Toutefois, qui dit prestation dit coût. " La vacation est intégralement prise en charge par les établissements, indique le directeur. Ce choix relève de notre politique sociale d'établissement, tournée vers la bien-value des agents. Le comité technique d'établissement a d'ailleurs validé le projet dès sa mise en place en 2009. " Au fil du temps, les salariés, qui craignaient au départ l'amalgame entre vie personnelle et professionnelle, ont pris confiance. À tel point que parfois, c'est Dominique Charlier lui-même ou les cadres de santé paramédicaux qui rappellent cette possibilité à un salarié en difficulté. De son côté, la psychologue peut remonter, de façon anonyme et après plusieurs témoignages concordants, les éventuels dysfonctionnements d'une équipe.
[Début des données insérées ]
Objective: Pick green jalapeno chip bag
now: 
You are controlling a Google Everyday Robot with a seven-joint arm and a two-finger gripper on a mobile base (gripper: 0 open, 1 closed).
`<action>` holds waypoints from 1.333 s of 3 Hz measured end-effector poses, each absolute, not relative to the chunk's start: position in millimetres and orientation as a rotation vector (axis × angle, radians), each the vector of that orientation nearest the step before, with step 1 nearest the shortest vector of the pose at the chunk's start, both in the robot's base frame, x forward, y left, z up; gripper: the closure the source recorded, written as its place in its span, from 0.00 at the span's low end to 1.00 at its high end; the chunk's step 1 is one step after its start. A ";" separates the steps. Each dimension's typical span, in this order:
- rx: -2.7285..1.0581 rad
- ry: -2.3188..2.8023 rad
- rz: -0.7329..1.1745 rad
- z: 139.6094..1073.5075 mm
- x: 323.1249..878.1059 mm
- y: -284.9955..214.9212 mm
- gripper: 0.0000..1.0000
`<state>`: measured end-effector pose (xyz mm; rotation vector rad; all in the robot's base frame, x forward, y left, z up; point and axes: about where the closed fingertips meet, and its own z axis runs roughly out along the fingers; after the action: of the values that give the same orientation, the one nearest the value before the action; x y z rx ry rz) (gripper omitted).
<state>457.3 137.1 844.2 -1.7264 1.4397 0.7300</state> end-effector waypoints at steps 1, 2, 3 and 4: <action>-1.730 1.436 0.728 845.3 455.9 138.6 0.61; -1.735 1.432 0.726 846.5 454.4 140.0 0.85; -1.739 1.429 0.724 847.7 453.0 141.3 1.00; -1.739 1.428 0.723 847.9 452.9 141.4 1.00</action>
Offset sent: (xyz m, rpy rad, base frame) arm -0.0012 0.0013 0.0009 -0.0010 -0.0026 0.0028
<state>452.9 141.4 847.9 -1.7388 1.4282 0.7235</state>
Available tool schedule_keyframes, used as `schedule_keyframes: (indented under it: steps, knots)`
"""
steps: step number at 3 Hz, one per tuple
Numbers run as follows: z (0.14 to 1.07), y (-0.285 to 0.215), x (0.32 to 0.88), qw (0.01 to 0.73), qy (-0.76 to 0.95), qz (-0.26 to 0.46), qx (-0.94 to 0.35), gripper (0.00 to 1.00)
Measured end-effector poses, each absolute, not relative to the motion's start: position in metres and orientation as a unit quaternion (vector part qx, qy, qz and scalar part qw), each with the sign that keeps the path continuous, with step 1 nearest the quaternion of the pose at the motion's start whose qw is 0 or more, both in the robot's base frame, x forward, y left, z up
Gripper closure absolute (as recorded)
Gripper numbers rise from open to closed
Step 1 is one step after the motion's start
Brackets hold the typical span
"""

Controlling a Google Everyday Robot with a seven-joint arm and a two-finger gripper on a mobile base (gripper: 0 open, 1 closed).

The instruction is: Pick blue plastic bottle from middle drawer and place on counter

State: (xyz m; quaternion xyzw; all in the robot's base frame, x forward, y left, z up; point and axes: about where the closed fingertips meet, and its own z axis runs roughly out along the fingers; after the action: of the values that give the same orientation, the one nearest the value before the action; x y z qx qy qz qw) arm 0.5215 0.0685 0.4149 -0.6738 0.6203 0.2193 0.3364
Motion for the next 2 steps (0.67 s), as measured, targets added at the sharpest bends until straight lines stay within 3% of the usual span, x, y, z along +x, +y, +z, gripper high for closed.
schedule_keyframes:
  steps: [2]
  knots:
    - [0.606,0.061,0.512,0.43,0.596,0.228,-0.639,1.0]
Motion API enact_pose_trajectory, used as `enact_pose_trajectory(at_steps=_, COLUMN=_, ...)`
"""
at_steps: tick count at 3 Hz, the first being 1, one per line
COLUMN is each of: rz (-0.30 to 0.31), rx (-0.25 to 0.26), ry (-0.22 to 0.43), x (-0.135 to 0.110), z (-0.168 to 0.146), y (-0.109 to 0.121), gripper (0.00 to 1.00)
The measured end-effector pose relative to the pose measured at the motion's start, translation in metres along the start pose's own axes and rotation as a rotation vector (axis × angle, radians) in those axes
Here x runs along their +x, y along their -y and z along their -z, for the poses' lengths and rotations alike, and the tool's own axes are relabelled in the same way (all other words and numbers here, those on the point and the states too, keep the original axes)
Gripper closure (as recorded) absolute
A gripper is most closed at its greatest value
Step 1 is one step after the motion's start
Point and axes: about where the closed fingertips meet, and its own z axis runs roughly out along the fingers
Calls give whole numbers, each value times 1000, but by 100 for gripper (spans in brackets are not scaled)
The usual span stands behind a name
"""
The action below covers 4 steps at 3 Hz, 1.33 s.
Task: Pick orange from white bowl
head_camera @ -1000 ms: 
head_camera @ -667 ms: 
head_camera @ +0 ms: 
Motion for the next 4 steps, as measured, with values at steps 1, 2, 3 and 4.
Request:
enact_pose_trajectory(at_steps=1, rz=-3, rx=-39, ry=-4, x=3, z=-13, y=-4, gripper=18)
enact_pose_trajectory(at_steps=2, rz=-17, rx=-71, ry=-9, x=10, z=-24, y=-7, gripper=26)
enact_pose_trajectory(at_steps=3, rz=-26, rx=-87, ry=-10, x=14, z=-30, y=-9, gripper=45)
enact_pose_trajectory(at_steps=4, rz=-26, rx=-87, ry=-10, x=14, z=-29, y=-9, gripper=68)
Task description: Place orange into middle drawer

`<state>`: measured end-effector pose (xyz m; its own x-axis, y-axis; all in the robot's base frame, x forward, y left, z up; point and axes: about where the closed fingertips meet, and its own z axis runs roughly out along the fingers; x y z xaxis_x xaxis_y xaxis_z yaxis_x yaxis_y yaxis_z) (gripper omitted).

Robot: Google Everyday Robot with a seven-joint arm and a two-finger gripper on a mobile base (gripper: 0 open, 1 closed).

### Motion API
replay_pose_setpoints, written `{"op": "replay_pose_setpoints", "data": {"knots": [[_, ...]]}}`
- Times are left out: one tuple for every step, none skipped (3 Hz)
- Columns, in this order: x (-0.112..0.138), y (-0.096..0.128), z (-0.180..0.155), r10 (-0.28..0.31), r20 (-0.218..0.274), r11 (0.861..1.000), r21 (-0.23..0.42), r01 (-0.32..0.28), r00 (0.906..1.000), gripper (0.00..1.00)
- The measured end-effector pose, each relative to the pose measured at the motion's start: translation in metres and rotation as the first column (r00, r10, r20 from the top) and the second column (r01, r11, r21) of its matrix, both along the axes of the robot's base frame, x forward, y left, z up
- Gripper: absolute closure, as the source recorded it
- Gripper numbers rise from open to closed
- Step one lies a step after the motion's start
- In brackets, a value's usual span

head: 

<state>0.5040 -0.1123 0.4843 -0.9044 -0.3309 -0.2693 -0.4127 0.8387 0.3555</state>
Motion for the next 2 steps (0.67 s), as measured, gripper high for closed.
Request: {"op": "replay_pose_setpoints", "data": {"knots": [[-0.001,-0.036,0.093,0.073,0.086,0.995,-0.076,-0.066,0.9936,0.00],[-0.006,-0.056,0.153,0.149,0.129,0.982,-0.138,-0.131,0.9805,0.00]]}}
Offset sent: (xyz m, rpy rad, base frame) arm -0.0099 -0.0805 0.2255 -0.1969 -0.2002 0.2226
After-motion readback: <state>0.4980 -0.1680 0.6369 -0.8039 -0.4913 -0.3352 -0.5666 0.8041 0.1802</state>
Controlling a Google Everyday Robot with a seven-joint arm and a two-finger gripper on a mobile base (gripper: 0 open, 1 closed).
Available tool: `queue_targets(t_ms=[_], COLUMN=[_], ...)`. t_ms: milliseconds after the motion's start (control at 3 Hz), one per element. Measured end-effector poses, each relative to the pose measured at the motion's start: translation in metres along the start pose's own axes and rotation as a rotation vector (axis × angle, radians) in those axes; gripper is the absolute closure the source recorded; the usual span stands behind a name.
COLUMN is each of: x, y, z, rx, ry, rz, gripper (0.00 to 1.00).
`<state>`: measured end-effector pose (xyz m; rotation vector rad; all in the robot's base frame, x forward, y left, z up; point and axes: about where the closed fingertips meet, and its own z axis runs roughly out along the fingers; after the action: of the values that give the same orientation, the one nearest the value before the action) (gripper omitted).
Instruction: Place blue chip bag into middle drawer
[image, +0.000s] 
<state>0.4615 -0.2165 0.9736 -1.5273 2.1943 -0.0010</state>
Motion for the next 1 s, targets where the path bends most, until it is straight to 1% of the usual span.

Établissement, salariés, personnes âgées... chacun est donc bénéficiaire. Pourtant rares sont les établissements qui ont mis en place de telles consultations. Peut-être qu'une psychologue pourrait en expliquer les raisons ?
Deux cas
Avec Virginie Crot, psychologue clinicienne, neuropsychologue.
Exemple 1
" Une salariée m'a parlé d'emblée de sa difficulté face à son divorce. Très vite, son discours s'est centré sur ses collègues, qui, selon elle, n'étaient pas indulgents. Au fur et à mesure de l'entretien, elle s'est rendu compte du transfert qu'elle opérait entre ses collègues et son ex-mari. Nous avons terminé ce travail sur ses propres mots : " ce ne sont pas mes collègues qui m'ont quittée, c'est mon mari ". Dans ce cadre institutionnel, mon travail était achevé. "
Exemple 2
" Une salariée m'a appelée en me parlant de la difficulté à dépasser le deuil d'un résident. Lors du premier entretien, cette personne a parlé, avec beaucoup d'émotions, de la relation qu'elle avait pu avoir avec ce résident et du moment de la découverte du corps. Elle répétait : " Si j'avais su... ".
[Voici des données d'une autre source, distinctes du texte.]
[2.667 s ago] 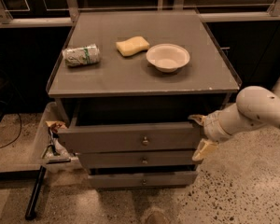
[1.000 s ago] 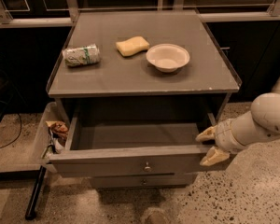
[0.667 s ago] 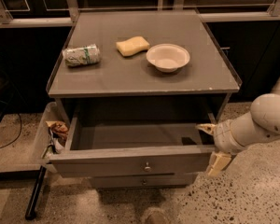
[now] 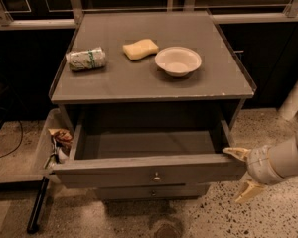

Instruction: Open top drawer

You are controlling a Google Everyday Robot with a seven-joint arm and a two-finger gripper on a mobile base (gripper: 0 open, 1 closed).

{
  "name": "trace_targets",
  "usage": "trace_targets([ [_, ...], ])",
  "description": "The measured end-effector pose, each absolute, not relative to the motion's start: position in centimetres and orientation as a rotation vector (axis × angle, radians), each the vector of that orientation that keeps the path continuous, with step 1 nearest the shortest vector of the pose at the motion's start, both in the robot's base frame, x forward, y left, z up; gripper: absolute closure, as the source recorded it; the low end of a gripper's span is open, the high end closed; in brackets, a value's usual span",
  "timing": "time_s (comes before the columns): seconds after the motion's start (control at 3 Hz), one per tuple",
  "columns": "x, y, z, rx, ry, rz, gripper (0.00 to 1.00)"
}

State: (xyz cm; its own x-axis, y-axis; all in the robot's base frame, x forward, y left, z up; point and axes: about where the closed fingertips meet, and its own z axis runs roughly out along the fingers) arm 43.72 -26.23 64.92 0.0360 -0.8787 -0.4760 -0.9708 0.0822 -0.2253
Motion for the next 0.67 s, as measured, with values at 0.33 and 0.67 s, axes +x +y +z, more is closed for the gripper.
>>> trace_targets([
  [0.33, 41.2, -27.4, 65.1, -1.813, 1.872, 0.231, 0.41],
  [0.67, 39.8, -27.8, 65.5, -1.820, 1.871, 0.218, 0.65],
])
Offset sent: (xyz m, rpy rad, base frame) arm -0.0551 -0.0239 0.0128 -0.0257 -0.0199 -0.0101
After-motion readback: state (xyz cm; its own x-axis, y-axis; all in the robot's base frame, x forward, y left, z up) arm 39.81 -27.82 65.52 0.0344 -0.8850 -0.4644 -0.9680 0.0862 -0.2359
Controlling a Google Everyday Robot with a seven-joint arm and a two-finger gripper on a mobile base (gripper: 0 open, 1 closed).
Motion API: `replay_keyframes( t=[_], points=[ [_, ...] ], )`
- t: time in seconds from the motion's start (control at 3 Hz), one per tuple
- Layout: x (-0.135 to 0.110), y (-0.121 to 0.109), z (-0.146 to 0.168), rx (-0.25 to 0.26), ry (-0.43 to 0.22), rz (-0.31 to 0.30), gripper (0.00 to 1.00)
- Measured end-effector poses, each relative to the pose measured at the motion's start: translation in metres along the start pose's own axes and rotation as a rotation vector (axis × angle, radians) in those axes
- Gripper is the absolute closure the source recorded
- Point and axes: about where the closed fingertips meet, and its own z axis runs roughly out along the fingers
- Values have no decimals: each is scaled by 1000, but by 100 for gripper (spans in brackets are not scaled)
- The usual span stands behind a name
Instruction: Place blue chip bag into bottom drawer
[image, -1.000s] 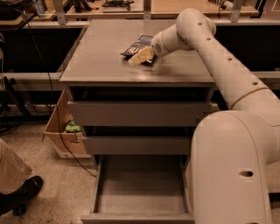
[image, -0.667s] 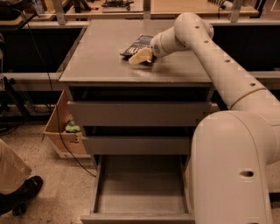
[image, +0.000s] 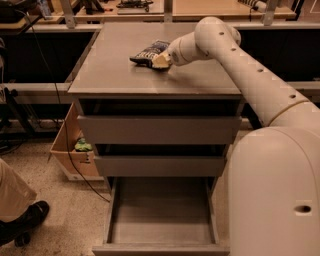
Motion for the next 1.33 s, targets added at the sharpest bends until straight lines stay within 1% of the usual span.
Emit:
replay_keyframes(
  t=[0.33, 0.67, 1.0, 1.33],
  points=[
    [-11, 13, -22, 18, -17, -57, 86],
    [-12, 36, -52, -9, -31, -85, 100],
    [-1, 58, -94, -71, -66, -78, 100],
    [11, 76, -147, -142, -106, -67, 100]
  ],
)
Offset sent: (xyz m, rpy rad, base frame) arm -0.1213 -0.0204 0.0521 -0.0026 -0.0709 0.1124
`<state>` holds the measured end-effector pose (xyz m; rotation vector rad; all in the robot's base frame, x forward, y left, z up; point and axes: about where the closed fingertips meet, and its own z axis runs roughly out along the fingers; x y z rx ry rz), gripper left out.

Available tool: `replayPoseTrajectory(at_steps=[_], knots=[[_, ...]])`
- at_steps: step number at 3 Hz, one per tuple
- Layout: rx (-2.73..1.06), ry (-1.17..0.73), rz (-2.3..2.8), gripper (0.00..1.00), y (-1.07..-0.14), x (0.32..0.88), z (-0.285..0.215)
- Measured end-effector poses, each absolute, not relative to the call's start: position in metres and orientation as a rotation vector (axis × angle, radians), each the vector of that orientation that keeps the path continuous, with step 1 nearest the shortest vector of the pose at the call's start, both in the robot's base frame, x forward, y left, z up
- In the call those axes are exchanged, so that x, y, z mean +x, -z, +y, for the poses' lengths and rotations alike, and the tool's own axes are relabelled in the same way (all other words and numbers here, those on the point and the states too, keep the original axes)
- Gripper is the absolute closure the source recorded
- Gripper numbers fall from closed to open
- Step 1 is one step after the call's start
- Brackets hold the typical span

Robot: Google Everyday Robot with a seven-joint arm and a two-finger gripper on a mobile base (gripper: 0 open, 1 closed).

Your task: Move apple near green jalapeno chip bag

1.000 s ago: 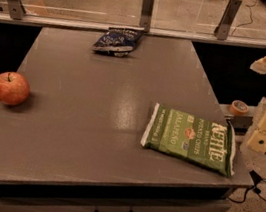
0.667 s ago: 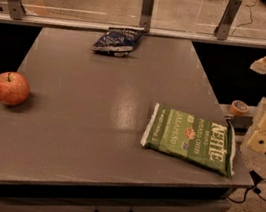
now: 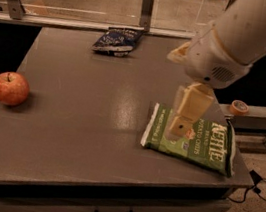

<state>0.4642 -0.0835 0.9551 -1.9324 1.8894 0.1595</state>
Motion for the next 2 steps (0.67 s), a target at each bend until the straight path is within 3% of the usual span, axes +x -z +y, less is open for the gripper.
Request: replayPoseTrajectory(at_steps=[1,2], knots=[[-2.017,-0.329,1.654,0.00,-0.958,0.459,0.017],[-2.026,-0.356,1.612,0.00,-0.962,0.455,0.034]])
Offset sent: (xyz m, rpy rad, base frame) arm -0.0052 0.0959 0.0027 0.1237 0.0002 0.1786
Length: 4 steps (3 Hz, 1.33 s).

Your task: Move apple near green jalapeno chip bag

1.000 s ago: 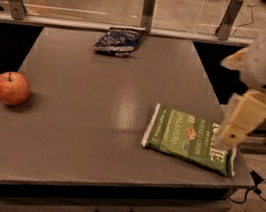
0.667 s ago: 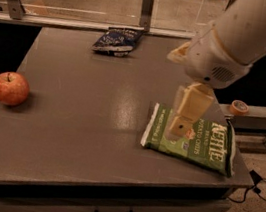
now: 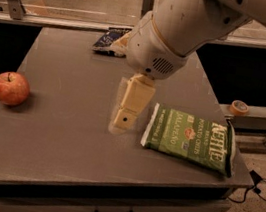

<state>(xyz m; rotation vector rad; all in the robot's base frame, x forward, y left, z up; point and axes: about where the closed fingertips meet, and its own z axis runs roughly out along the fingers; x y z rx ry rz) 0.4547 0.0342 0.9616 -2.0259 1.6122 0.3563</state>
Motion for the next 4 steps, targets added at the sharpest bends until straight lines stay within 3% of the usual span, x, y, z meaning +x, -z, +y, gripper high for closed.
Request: replayPoseTrajectory(at_steps=[1,2,4], knots=[[-2.025,-0.355,1.611,0.00,-0.962,0.455,0.034],[-1.978,-0.442,1.567,0.00,-0.946,0.465,0.069],[-1.793,-0.702,1.407,0.00,-0.905,0.508,0.203]])
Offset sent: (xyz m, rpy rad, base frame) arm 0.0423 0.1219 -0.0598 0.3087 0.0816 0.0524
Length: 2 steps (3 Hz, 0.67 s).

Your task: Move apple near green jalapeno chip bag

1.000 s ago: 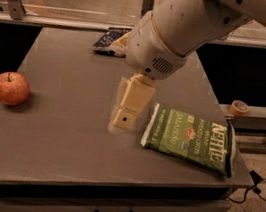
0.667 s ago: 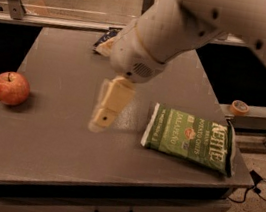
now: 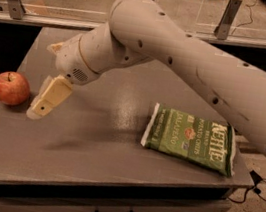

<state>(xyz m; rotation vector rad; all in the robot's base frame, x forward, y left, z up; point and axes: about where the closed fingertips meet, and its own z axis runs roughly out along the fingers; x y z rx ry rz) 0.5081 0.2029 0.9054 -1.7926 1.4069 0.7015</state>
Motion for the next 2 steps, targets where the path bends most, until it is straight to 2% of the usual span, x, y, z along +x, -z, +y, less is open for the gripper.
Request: replayPoseTrajectory(at_steps=[2], knots=[[-1.631,-0.844,1.500,0.00,-0.883,0.537,0.265]])
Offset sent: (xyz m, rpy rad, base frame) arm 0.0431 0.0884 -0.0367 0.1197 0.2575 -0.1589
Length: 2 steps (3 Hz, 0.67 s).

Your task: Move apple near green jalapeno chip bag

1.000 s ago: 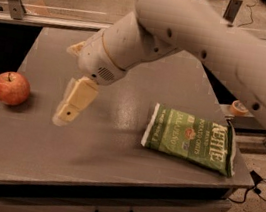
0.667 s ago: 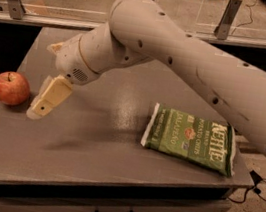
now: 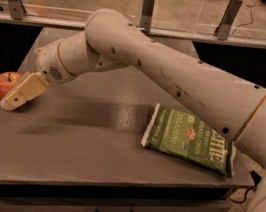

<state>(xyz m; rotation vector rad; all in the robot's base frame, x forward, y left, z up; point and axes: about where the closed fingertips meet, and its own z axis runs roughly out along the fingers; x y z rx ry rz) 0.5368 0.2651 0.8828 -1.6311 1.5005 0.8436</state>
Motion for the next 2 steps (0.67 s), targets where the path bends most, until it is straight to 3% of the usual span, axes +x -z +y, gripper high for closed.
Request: replayPoseTrajectory(at_steps=[1,2], knots=[[-1.583,-0.924,1.595,0.00,-0.868,0.538,0.281],[-1.541,-1.002,1.666,0.17,-0.854,0.533,0.292]])
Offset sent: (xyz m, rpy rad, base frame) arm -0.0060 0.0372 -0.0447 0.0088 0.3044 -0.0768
Lors du second rendez-vous, la personne a reconnu que depuis ce décès, elle se sentait obligée de revérifier avant de quitter son poste, si elle n'avait rien oublié pour tel ou tel résident, et que cela la handicapait de plus en plus. Nous avons alors axé l'entretien sur son histoire de vie. Elle a raconté, avec beaucoup de distance, le décès de son père quand elle était enfant. Un décès qui était selon elle, une délivrance, son père ayant souffert d'un cancer depuis qu'elle avait 2 ans. La trop grande distance émotionnelle face à cet événement douloureux, ainsi que l'étonnement de la personne à s'entendre parler du décès de son père, a orienté notre travail.
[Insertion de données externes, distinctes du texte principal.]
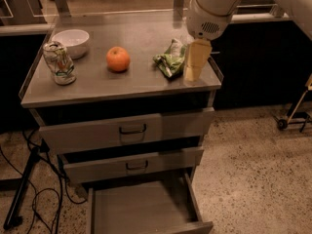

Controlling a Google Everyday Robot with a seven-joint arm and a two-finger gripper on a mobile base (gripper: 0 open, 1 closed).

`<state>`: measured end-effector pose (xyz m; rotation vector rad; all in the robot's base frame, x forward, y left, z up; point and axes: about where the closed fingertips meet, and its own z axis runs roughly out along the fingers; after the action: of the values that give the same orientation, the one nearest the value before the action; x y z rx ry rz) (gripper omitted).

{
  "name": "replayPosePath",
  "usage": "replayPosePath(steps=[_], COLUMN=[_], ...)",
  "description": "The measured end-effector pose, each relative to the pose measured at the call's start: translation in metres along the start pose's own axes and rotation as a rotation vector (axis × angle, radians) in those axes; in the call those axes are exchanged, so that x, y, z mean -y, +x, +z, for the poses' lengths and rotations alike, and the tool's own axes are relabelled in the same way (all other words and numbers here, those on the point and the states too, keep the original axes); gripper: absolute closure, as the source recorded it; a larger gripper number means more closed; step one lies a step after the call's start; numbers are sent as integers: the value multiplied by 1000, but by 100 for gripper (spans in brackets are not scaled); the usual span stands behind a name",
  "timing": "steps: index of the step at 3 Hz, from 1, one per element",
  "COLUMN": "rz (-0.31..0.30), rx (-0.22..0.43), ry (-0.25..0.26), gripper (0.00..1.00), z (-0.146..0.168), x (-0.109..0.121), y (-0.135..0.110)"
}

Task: Place orange into bottom drawer

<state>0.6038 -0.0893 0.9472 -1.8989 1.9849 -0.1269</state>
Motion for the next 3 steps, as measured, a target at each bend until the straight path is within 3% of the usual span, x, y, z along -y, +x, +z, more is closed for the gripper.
replayPosePath(steps=[1,3], rz=[-20,-125], rx=[8,19], ry=[10,-3], gripper=[0,0], z=[0,17], x=[4,28], y=[-10,-67])
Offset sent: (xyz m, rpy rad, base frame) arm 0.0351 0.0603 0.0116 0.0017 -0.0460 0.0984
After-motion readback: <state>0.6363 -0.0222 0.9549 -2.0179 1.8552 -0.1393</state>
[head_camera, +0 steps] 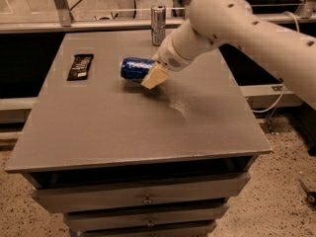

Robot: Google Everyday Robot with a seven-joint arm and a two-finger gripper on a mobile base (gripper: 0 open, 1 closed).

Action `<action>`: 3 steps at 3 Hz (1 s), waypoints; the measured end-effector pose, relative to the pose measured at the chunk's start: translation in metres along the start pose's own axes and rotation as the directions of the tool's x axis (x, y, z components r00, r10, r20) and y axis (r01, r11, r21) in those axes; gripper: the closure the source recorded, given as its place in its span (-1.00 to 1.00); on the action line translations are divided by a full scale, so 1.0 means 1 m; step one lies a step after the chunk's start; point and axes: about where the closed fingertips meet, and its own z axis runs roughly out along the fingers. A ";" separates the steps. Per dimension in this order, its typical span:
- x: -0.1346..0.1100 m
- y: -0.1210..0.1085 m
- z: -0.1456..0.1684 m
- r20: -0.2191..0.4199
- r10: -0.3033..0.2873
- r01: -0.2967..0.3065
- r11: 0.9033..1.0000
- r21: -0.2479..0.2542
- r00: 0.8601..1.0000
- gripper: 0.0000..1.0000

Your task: Move pepsi can near rxbar chocolate

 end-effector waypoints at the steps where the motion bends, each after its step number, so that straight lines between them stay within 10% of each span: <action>1: -0.039 -0.018 0.039 0.041 -0.023 0.023 1.000 -0.001 0.999 1.00; 3: -0.072 -0.044 0.091 0.042 -0.022 0.022 1.000 -0.001 0.999 0.66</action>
Offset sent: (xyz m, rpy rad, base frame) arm 0.0992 0.1115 -0.0139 0.0346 -0.0272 0.0430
Lors d'un troisième entretien, elle a confié qu'elle n'avait pas assisté au décès de son père, sa mère l'ayant écartée dès l'annonce de la fin, et elle n'avait pas non plus été présente à son enterrement.
Parler a permis à cette personne de prendre conscience que ce résident lui rappelait son père, et qu'elle n'avait pas, malgré le temps passé, fait le deuil de son père. Ceci expliquait ses difficultés face au décès de ce résident. Mon travail a pris fin après cette prise de conscience et j'ai orienté cette salariée, à sa demande, vers un autre professionnel.